Les actifs en aval ne représentent que 7,80 % de la taille du marché du pétrole et gaz d'Oman aujourd'hui, mais le modèle commercial intégré du segment génère des marges plus élevées par baril que les exportations de brut. Le complexe de Duqm fonctionne désormais à 11 % au-dessus de sa capacité nominale, validant les mises à niveau des contrôles de processus et le transfert de compétences de la main-d'œuvre. La surveillance continue des émissions et la récupération du gaz de torchage répondent aux seuils de l'Autorité environnementale d'Oman sans entraver le débit. Le développement renforce également la sécurité des matières premières pour les usines de polypropylène et de polyéthylène qui approvisionnent les fabricants du CCG, intégrant ainsi la création de valeur nationale dans le marché du pétrole et gaz d'Oman au sens large.
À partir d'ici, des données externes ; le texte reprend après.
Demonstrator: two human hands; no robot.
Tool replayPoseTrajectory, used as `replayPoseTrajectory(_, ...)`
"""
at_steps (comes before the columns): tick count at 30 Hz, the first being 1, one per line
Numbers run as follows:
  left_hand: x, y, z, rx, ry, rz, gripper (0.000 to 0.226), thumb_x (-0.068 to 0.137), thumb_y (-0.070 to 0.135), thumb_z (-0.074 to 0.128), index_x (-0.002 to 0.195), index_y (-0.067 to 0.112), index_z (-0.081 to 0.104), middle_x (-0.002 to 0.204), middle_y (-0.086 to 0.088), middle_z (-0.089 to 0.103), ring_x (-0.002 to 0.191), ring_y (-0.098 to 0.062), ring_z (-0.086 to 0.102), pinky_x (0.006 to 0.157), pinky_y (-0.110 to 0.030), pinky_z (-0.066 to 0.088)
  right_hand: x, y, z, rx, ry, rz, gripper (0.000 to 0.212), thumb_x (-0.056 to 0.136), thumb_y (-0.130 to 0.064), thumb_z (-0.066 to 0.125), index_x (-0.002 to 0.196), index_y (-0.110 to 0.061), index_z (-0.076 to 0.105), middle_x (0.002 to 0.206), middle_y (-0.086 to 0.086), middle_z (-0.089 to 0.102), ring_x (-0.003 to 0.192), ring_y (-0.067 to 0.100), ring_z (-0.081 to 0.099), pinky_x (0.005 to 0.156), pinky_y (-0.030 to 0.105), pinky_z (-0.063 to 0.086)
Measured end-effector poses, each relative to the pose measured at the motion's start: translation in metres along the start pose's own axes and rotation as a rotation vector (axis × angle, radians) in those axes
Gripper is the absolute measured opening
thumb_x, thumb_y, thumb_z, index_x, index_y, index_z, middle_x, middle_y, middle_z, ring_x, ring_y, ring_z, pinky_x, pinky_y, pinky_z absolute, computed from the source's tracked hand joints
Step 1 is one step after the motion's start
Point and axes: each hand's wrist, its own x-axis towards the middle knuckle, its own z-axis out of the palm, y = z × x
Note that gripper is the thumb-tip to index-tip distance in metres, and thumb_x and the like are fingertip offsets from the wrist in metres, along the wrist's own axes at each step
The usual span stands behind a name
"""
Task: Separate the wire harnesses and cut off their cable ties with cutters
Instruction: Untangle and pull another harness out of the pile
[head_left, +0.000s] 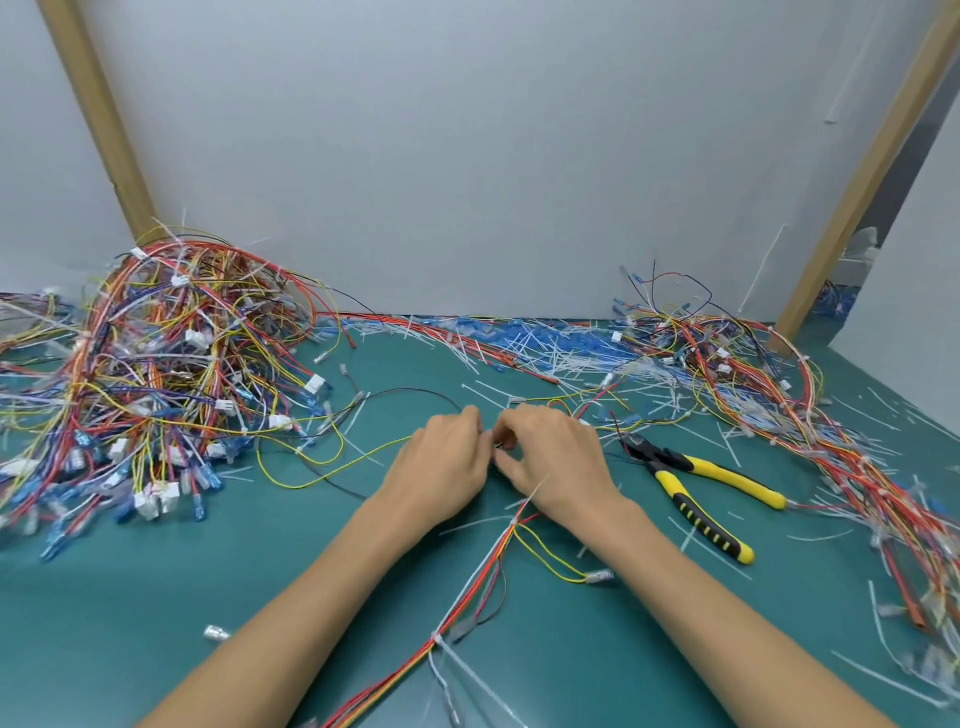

Par localisation : la croissance offshore rééquilibre le portefeuille
Les bassins terrestres représentaient 78,20 % de la part du marché du pétrole et gaz d'Oman en 2025, utilisant 4 200 km de pipelines et 850 stations de collecte pour atteindre des seuils de rentabilité inférieurs à 35 USD/baril. Le déploiement de jumeaux numériques sur 200 puits a porté le temps de fonctionnement moyen au-dessus de 95 %, tandis que les inspections par drones ont réduit les coûts de levage de 3 à 4 USD/baril. Cependant, la production des réservoirs en cours de maturation diminue progressivement, poussant les opérateurs à tester la vapeur générée par l'énergie solaire, qui réduit la consommation de gaz de 80 %.
Les projets offshore, bien qu'ils ne représentent que 21,80 % des revenus actuels, devraient afficher le TCAC le plus élevé de 5,32 % jusqu'en 2031 dans le cadre du marché du pétrole et gaz d'Oman au sens large. Trois nouvelles plateformes, Bukha, West Bukha et Yumna, donnent accès à des réservoirs plus profonds à une profondeur d'eau de 200 mètres. Le renforcement sous-marin et le traitement compact réduisent les empreintes en surface, limitant ainsi les coûts d'installation. La supervision réglementaire de l'Autorité maritime d'Oman garantit la conformité aux codes de sécurité alignés sur l'OMI, atténuant ainsi les risques de perception des investisseurs. Sur l'horizon de prévision, les gains offshore diversifient l'exposition aux actifs et lissent le profil de production du pays.
Par service : le déclassement prend la vedette
La maintenance et les arrêts techniques ont représenté 37,60 % de la taille du marché du pétrole et gaz d'Oman en 2025, reflétant une infrastructure vieillissante nécessitant des arrêts de 45 à 60 jours tous les quatre à cinq ans. Des prestataires spécialisés mobilisent jusqu'à 3 000 techniciens pour chaque campagne à Sohar ou Duqm, tandis que l'analyse prédictive réduit la durée des arrêts d'environ une semaine. Les services de construction, avec une part de 32,80 %, continuent de progresser grâce aux nouvelles liaisons intermédiaires et aux mises à niveau des compresseurs, bien que moins de méga-projets soient attendus au-delà de 2027.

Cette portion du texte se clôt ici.